Reports are a big deal in our client agencies. They allow people working at a site to know who should be there (and who shouldn’t be there), as well as provide visibility and accountability for managers into the operations of a site or region. Because reports are so important, over 100 of them were in use across our client agencies. Many of the different reports served a common purpose and had largely overlapping information, so we believed that we could combine many of the reports and create about two dozen reports that would serve our customers better. We also needed to set rules on who could access reports, as well as create ways to automatically send the reports. Some sites need a daily report sent by email or fax (or hand delivered as there is no internet connectivity), and users often needs to translate field notes into reports to send to management.

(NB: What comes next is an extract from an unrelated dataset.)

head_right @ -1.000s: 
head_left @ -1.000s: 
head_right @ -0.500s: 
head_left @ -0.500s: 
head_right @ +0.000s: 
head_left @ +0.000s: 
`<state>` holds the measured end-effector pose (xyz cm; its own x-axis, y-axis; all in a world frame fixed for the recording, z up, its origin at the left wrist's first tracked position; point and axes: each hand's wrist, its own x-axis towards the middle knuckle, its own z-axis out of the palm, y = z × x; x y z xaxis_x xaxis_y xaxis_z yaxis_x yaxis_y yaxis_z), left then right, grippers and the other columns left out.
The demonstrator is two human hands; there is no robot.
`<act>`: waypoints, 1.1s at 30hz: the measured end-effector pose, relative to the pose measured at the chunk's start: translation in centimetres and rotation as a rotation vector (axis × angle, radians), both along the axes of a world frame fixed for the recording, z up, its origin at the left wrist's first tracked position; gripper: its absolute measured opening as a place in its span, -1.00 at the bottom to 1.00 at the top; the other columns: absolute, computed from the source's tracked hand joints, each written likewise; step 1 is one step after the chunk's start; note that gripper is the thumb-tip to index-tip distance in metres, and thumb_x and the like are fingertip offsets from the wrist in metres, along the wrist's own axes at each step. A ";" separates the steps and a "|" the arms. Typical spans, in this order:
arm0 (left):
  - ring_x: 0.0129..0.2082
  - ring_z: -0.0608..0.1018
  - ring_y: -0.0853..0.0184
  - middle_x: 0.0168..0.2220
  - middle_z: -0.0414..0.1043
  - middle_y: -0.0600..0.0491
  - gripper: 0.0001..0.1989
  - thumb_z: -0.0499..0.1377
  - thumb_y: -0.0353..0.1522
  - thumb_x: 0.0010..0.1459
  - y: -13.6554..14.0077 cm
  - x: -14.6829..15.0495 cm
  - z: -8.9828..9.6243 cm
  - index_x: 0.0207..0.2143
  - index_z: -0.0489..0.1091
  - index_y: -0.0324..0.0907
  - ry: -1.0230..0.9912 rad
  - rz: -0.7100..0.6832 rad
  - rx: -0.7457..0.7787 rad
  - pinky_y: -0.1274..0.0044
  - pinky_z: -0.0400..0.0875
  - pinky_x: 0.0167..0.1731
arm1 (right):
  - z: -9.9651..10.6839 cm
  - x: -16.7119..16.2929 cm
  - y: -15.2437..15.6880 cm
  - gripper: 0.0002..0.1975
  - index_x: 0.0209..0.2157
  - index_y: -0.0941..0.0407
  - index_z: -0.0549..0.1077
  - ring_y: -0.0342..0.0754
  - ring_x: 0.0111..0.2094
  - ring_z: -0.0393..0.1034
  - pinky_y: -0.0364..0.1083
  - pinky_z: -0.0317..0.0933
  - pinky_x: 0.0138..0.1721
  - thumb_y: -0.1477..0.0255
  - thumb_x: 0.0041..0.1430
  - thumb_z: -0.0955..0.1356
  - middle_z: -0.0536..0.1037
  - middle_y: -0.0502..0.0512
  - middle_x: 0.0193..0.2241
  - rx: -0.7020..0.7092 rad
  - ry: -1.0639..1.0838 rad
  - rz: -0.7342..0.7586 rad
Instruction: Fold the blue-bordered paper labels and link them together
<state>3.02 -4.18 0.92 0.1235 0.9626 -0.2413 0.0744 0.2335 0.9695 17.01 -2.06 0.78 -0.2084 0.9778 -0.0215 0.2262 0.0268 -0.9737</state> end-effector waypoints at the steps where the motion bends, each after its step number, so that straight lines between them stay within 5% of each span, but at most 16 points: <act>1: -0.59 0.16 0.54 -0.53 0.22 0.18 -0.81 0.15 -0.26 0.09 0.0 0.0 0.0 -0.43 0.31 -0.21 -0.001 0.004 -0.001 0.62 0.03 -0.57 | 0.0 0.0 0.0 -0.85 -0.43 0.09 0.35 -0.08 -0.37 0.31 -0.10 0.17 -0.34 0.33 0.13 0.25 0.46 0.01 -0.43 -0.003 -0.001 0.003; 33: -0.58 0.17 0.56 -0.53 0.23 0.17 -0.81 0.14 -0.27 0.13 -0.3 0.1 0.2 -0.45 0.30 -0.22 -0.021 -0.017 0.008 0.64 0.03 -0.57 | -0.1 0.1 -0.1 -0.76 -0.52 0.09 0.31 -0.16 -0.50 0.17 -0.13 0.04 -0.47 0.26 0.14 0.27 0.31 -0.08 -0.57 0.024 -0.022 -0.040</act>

For this Reports micro-service, I acted as both UX designer and product manager. To create a useful and accurate framework with full client buy-in, I held a weekly Subject Matter Expert (SME) meeting and invited representatives from all the major agencies. Throughout the week, I would collect questions my team encountered and enter them into a Jira Confluence page. At the weekly SME meeting, I showed an agenda of the meeting topics, went through the proposed design/framework, asked questions, wrote down new questions, created action items, and assigned action items to people present. People in the meeting had access to the Confluence page and could reference any past meeting to see questions, answers, and links to designs.

Our team successfully created a page to create reports on demand, as well as to automatically generate reports and have them sent to an organizational inbox, individual, or roles at a location. Users are able to choose from a list of instantly available reports, or select users are able to choose the data to create highly-customized reports.